To evaluate the effectiveness of vascular filters, a considerable amount of laboratory testing must be carried out, and different materials and geometries compared, before clinical trials are conducted on animal or human subjects. This testing involves pumping a flow of blood, carrying real or stimulated blood clots, through a section of a blood vessel with the trial vascular filter in place. However, blood vessels are opaque, so to properly compare and evaluate test results the process of catching blood clots in the vascular filter must be observed and documented with a real-time fluoroscopic X-ray system.

This requires an X-ray beam to be directed through the test device onto a scintillator, which converts the X-rays into energy in the visible spectrum.
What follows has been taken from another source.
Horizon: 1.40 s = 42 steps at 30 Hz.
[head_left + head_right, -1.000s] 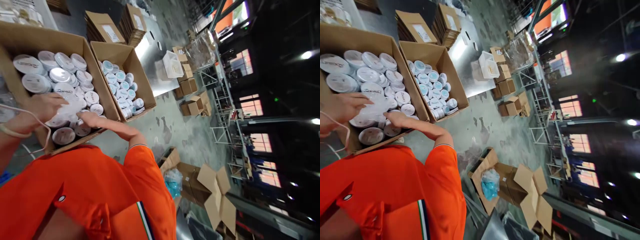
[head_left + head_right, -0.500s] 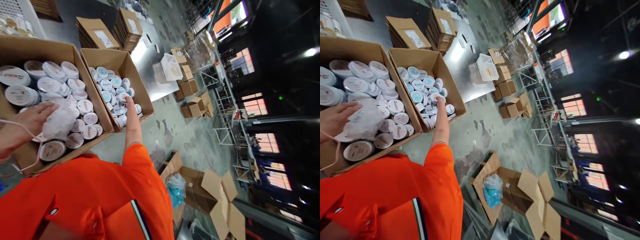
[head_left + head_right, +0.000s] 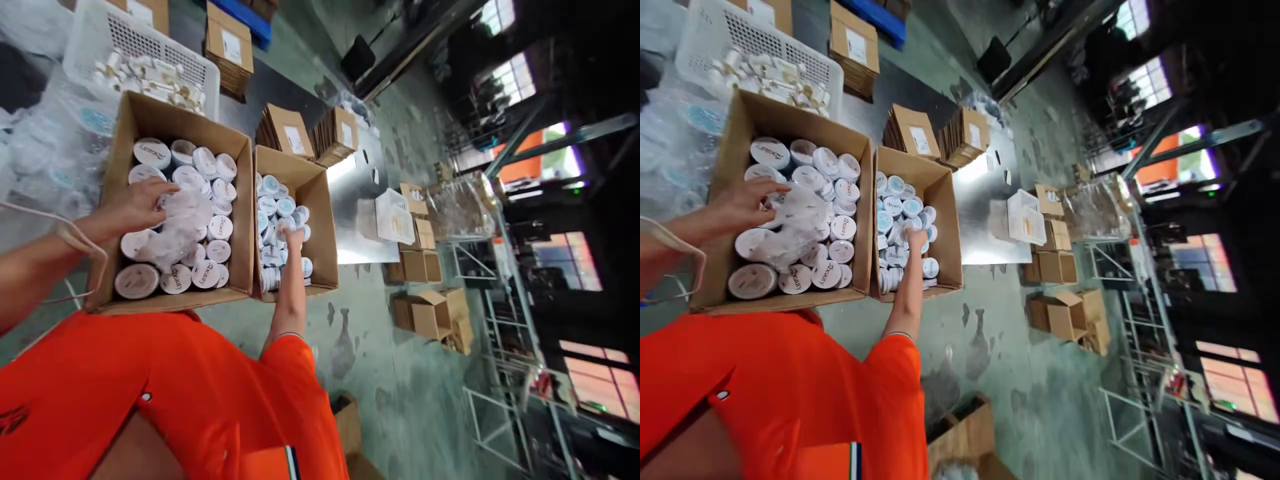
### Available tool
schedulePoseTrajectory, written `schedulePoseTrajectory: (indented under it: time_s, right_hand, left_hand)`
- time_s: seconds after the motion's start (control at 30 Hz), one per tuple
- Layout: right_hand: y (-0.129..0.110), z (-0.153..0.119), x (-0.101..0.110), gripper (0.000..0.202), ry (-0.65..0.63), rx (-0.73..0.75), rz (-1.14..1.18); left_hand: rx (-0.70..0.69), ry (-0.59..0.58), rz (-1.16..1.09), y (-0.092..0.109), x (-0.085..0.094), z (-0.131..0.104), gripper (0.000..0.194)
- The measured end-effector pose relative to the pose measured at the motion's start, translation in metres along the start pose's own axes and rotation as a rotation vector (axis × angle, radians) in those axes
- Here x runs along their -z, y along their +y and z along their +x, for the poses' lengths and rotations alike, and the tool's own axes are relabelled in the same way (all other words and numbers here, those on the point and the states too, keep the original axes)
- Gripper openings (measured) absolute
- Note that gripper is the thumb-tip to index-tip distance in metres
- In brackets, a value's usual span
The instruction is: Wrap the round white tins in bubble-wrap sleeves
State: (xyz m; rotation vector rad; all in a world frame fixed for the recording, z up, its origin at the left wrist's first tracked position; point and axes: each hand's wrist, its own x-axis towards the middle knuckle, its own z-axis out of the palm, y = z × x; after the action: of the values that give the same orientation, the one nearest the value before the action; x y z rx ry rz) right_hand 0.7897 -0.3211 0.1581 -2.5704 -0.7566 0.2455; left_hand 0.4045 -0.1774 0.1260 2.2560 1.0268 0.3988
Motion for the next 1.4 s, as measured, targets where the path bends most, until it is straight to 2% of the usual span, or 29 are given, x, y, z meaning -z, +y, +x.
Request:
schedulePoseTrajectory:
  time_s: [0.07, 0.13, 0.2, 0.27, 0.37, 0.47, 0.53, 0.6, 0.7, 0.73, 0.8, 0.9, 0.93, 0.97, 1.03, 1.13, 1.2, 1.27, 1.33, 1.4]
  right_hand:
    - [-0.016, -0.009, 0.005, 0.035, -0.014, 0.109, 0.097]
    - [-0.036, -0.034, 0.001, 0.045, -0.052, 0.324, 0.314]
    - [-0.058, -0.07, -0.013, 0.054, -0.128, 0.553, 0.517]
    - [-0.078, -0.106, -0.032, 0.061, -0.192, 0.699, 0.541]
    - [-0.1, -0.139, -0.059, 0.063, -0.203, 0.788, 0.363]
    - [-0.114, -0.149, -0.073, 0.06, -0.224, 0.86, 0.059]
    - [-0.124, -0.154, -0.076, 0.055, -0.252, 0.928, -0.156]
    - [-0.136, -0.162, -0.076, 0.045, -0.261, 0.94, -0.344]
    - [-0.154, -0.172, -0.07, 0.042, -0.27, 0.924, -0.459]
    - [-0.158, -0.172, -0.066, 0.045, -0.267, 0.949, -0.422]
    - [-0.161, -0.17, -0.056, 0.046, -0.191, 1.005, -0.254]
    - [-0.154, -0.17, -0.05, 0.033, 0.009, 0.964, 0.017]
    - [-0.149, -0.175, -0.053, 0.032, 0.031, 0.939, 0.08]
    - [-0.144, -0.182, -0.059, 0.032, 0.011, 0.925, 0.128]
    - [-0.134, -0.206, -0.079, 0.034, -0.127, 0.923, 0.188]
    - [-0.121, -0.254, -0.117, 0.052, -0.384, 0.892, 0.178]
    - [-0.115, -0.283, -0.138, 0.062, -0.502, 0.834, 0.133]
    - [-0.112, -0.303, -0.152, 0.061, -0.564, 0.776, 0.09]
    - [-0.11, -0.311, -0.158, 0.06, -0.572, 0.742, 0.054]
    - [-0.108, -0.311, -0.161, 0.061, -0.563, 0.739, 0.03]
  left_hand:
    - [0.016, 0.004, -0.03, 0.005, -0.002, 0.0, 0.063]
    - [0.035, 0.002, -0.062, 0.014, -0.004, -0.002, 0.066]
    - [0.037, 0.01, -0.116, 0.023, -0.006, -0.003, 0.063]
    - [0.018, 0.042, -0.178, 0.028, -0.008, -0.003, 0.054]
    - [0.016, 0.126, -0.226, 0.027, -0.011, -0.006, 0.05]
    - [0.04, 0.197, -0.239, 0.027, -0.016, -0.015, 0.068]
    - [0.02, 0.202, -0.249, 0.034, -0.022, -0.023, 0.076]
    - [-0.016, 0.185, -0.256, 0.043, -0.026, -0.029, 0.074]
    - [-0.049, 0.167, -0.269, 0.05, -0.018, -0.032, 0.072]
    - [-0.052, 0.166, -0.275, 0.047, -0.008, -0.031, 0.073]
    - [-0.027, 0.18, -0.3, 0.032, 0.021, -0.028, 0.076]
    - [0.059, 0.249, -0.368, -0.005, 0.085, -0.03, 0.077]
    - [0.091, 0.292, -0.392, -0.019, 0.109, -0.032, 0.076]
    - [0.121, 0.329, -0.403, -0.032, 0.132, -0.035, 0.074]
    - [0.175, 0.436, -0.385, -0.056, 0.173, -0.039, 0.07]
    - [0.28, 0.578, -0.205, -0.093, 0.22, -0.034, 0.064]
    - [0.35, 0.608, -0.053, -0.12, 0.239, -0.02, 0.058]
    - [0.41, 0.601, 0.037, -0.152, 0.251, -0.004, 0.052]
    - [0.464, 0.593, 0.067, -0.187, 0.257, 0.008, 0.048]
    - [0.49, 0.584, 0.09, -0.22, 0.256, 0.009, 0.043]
The machine developed for this purpose also has a rotating mechanical actuator, which enables non-invasive, 180-degree examination of the filter, something Zweig is confident will prove to have other important applications in the future.

The road to acceptance

“What I’m most excited about at the moment is that the small animal research community is discovering the potential of real-time X-ray technology,” Zweig says. “A researcher can now perform a surgical procedure on a small animal and view it in magnified fluoroscopic real-time. The technology is slowly being accepted into the small animal preclinical community.”

“The technology is slowly being accepted into the small animal preclinical community.”

The US Centers for Disease Control and Prevention and the Hospital for Special Surgery in New York have used X-ray inspection in research projects, and Zweig also notes that the technology has been used in a major orthopaedic hospital in New York to study the mechanism of adhesion of tendons to bone in the knee. But there are some areas of the medical device industry that will probably never benefit from the use of real-time X-ray inspection, such as nanotechnology.

“If it’s small and it’s carbon, it has such a low atomic weight that it’s very difficult to see with X-ray,” he admits. Yet, the applications of this manufacturing technology are definitely expanding. For Zweig, it’s a case of educating the medical device community: “It’s about doing the missionary work to teach manufacturers why they should use an X-ray in the first place.”

As the technology becomes more widespread, it will become increasingly useful for medical device manufacturers to ‘design for inspection’. For example, if drug-delivery devices have field failures and the US Food and Drug Administration needs to determine what failed in a particular component, they would be able to use real-time X-ray technology to carry out an assessment. Right now, however, critical components are often obscured. To combat this, manufacturers of devices that use injection-moulded plastics, for example, need to think about X-ray opacifying them using barium-based or bismuth-based materials, to make them appear darker on an X-ray.

“Every week, we’re reading about a new, life-saving device,” Zweig says. “I’m just hoping that manufacturers will discover that X-ray inspection can ensure the quality of the products that they are making.”